ANALYSES

Espagne : Pedro Sanchez Premier ministre socialiste inattendu, divine surprise pour le PSOE ?

Tribune
4 juin 2018


L’Espagne, sans passer par la case élections, vient en quelques heures de pousser vers la retraite politique le libéral conservateur Mariano Rajoy, président du gouvernement depuis 2011. Et de confier les rênes du pouvoir à un socialiste, Pedro Sanchez, opposant minoritaire. Sorpresas te da la vida est le titre d’une chanson à succès du Panaméen Ruben Blades. Ce pourrait être le sonal de mode en Espagne pour illustrer quelques journées de dupe qui resteront dans les annales.

Le 22 mai dernier, le président du gouvernement, Mariano Rajoy et ses amis politiques du Parti populaire (PP) fêtaient l’heureuse conclusion de négociations difficiles avec le Parti nationaliste basque (PNV) afin de boucler la majorité permettant l’adoption du budget 2019. Huit jours plus tard, Mariano Rajoy assistait en présence du Roi Philippe VI à l’adoubement constitutionnel de son successeur, le socialiste Pedro Sanchez qui a juré de servir le pays sur la Constitution, sans Bible ni crucifix, comme cela était l’usage depuis la Transition politique espagnole.

Les divines surprises ont toujours une origine immédiate et brutale.
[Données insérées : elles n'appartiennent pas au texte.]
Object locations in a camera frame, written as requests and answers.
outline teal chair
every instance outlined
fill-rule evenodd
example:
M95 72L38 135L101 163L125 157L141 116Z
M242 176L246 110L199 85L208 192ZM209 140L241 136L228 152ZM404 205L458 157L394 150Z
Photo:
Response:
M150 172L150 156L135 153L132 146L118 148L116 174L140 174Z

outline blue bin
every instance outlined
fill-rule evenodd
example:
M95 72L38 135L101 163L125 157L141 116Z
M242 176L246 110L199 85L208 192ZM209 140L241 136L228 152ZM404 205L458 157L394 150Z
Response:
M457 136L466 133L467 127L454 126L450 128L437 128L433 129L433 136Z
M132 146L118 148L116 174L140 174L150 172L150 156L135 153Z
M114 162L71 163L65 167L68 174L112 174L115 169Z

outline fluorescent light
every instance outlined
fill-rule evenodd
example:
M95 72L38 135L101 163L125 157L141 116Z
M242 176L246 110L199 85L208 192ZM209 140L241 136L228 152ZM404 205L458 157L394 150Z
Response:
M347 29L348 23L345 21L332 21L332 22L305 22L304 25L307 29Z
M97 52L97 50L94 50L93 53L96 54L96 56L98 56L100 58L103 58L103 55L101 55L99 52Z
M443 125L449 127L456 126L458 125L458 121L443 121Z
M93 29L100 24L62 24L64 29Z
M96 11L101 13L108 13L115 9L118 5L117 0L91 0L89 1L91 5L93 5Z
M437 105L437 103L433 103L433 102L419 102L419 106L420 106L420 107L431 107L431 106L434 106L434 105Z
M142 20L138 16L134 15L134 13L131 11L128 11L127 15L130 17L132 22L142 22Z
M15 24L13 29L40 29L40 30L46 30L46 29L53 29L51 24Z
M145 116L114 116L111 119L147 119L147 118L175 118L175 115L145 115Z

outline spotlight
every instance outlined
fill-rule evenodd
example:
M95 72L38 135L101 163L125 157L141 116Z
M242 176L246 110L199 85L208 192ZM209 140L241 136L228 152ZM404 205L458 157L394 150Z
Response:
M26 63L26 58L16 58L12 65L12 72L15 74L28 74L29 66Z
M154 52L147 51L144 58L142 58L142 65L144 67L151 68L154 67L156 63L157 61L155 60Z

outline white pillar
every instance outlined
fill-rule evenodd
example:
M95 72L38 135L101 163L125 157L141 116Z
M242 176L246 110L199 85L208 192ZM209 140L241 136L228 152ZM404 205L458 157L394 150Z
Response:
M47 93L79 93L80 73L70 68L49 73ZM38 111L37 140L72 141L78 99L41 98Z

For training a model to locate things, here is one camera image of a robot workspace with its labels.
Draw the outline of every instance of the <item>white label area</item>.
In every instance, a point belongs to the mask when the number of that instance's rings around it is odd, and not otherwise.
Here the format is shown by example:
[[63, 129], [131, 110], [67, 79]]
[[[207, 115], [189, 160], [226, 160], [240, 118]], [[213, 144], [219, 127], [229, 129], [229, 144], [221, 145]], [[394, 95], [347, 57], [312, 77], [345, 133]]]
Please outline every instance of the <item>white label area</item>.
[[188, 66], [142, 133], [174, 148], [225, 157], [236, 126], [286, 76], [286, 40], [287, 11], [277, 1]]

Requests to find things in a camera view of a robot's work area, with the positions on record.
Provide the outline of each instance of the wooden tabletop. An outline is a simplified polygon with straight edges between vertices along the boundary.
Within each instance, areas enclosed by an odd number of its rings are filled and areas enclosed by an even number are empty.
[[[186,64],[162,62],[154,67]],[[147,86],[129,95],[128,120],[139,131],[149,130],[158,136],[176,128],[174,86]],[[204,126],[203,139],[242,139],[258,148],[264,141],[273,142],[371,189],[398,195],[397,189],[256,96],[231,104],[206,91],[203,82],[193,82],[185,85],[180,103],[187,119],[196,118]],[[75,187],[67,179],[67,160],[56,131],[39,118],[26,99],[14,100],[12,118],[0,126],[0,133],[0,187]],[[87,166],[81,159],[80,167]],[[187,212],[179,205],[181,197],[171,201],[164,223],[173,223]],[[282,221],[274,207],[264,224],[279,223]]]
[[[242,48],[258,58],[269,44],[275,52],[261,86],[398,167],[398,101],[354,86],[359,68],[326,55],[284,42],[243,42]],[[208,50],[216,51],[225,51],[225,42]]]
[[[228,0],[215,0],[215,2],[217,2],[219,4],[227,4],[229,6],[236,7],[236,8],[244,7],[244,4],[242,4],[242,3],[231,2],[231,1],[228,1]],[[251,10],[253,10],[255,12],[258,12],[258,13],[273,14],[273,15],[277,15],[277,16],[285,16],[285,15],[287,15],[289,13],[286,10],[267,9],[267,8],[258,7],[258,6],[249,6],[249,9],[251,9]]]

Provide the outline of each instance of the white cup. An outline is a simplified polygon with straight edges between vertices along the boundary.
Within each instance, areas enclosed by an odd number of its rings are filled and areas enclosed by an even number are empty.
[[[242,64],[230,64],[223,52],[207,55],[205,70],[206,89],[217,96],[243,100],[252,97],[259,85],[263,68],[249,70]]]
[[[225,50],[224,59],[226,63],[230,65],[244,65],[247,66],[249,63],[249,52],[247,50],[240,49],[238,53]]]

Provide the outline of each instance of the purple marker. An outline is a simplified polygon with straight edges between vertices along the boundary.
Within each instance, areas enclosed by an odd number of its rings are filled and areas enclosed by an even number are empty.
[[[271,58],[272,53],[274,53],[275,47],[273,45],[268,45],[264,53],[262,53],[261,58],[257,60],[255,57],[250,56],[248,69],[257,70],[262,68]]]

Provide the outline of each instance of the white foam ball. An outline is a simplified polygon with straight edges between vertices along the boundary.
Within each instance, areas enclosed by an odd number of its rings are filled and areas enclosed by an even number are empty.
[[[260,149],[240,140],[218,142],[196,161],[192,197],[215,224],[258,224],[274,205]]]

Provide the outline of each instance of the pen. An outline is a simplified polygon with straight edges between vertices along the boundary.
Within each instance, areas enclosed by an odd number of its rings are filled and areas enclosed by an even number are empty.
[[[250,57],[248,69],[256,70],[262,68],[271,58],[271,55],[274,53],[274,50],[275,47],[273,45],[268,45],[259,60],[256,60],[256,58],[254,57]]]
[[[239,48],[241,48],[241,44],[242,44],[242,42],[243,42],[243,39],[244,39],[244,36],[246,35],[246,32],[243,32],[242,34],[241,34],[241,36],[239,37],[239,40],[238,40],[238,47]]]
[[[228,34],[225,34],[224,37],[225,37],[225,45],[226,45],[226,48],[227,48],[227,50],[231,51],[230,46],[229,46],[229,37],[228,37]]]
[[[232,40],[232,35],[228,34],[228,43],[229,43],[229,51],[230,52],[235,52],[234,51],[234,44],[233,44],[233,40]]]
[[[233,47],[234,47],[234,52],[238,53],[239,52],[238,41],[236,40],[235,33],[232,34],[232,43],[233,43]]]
Celle-là ne fait pas exception à la règle. Elle est judiciaire. Un tribunal espagnol a, le 25 mai dernier, mis un point final et spectaculaire à un interminable procès[1] visant le Parti populaire et son financement : 29 prévenus ont été condamnés à 351 années de prison. Parmi eux, deux trésoriers du PP, ayant occupé cette responsabilité de 1982 à 1987 et de 2008 à 2010 ; plusieurs élus locaux et responsables régionaux « populaires » d’Andalousie, Castille, Galice, Madrid, Valence. Une ex-ministre de la Santé, Ana Mato, a été condamnée comme complice et doit verser une amende de 27857 euros. Le Parti populaire, considéré bénéficiaire des délits constatés, est condamné à verser une amende de 245 492 euros. Non mis directement en cause, faute de preuves, le président du gouvernement qui avait été entendu par la justice le 26 juillet 2017, a malgré tout été écorné par la justice, comme premier responsable de la formation ciblée par le juge, le Parti populaire.

Un tel contexte, d’exceptionnelle gravité éthique et politique, condamnait le gouvernement Rajoy qui ne disposait pas à lui seul d’une majorité absolue au Congrès des députés[2]. En dépit de leur hétérogénéité, toutes les formations parlementaires ont bruyamment salué la décision des juges et demandé au président Rajoy d’en tirer les conclusions en démissionnant. Ce qu’il n’a pas voulu faire. Cette décision a conduit les socialistes à présenter une motion de censure, simple, ne visant donc pas à provoquer la tenue immédiate d’élections. Prenant de vitesse Podemos qui a néanmoins annoncé, qu’en cas d’échec socialiste, dans la foulée viendrait la leur. Exigeant la dissolution du Congrès et la tenue d’une consultation, cette motion pourrait bénéficier de l’appui tactique des centristes de Ciudadanos. Les indépendantistes catalans priorisant le règlement de compte avec le PP et Mariano Rajoy, après quelques heures de doute, ont annoncé qu’ils voteraient la censure. Les 5 députés basques nationalistes se sont alors retrouvés sans l’avoir voulu en faiseurs de Roi. Refusant in fine de sauver Mariano Rajoy, et après avoir obtenu du PSOE l’assurance que les avantages budgétaires négociés avec le PP seraient maintenus, ils se sont ralliés au cartel des « Non » et ont permis une alternance.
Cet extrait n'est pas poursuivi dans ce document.